> _Problem_: Copying starts at the line containing "Could you please locate the green" and stops after the last line of the records; each line is repeated exactly, and pictures are skipped.

(Stored records)
------------------------------------

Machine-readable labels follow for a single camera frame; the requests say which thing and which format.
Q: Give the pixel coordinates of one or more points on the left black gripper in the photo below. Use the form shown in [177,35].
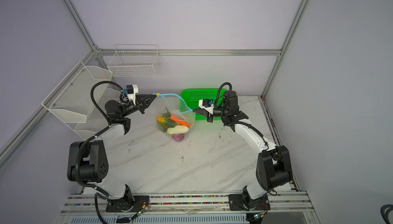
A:
[142,98]

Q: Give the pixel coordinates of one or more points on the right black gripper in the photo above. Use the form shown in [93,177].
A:
[210,117]

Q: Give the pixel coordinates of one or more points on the green plastic basket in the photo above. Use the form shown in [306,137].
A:
[192,97]

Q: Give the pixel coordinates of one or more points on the green toy leafy vegetable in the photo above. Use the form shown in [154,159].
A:
[167,114]

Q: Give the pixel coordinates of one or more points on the yellow green toy corn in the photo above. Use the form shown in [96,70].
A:
[164,123]

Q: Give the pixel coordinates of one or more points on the orange toy carrot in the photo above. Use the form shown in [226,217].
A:
[179,120]

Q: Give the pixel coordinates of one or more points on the clear zip bag blue zipper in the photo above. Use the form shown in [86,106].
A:
[177,106]

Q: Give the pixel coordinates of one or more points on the white toy radish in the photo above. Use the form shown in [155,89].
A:
[179,129]

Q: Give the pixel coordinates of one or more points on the purple toy onion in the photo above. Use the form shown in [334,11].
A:
[178,137]

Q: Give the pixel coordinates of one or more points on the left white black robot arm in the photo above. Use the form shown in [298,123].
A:
[88,164]

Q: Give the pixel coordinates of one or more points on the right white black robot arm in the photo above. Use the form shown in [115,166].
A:
[273,168]

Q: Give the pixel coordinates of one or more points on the white mesh lower shelf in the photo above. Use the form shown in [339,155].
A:
[96,121]

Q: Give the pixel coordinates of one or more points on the white mesh shelf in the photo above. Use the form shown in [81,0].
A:
[96,121]
[70,101]

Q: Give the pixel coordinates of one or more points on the white mesh upper shelf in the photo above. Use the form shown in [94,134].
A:
[70,101]

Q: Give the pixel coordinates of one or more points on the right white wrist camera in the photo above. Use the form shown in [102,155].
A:
[206,103]

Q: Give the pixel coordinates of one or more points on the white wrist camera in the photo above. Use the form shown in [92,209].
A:
[129,94]
[206,103]

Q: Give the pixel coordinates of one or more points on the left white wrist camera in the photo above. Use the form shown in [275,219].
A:
[129,94]

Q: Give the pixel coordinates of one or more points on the white wire wall basket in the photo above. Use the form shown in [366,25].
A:
[132,60]

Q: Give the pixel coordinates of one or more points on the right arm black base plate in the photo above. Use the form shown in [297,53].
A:
[239,202]

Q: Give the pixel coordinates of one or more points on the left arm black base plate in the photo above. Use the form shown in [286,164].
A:
[121,205]

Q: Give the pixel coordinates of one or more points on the aluminium front rail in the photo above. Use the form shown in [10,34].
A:
[198,203]

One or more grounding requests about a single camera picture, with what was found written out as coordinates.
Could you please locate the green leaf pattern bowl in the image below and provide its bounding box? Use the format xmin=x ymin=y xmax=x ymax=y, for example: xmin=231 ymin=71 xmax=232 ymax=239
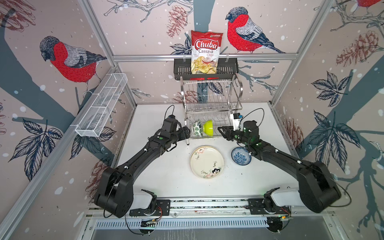
xmin=192 ymin=120 xmax=203 ymax=138

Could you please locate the lime green bowl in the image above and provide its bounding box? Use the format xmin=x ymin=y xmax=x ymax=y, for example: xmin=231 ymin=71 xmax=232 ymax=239
xmin=203 ymin=120 xmax=214 ymax=137

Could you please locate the blue floral white bowl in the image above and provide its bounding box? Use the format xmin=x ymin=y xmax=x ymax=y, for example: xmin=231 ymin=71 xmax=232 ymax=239
xmin=231 ymin=147 xmax=252 ymax=166

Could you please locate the white floral plate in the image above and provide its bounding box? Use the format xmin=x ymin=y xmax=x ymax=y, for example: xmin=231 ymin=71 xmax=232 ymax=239
xmin=190 ymin=146 xmax=225 ymax=180

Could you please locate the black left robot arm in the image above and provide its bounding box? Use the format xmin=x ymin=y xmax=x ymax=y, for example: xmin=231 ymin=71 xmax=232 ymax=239
xmin=94 ymin=115 xmax=191 ymax=218

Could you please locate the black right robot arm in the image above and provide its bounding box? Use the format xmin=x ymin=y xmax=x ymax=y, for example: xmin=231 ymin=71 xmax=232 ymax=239
xmin=218 ymin=121 xmax=342 ymax=213

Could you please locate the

------------------------------------

> _Task solution_:
Could you please locate the green leaf pattern bowl in the image below and provide its bounding box? Use the format xmin=x ymin=y xmax=x ymax=y, for example: xmin=231 ymin=71 xmax=232 ymax=239
xmin=192 ymin=120 xmax=203 ymax=138

Could you please locate the lime green bowl in the image above and provide its bounding box? Use the format xmin=x ymin=y xmax=x ymax=y, for example: xmin=231 ymin=71 xmax=232 ymax=239
xmin=203 ymin=120 xmax=214 ymax=137

Could you please locate the blue floral white bowl in the image above and provide its bounding box? Use the format xmin=x ymin=y xmax=x ymax=y, for example: xmin=231 ymin=71 xmax=232 ymax=239
xmin=231 ymin=147 xmax=252 ymax=166

Could you please locate the white floral plate in the image above and provide its bounding box? Use the format xmin=x ymin=y xmax=x ymax=y, for example: xmin=231 ymin=71 xmax=232 ymax=239
xmin=190 ymin=146 xmax=225 ymax=180

Could you please locate the black left robot arm in the image above and provide its bounding box? Use the format xmin=x ymin=y xmax=x ymax=y, for example: xmin=231 ymin=71 xmax=232 ymax=239
xmin=94 ymin=115 xmax=191 ymax=218

Could you please locate the black right robot arm in the image above and provide its bounding box? Use the format xmin=x ymin=y xmax=x ymax=y, for example: xmin=231 ymin=71 xmax=232 ymax=239
xmin=218 ymin=121 xmax=342 ymax=213

Could you please locate the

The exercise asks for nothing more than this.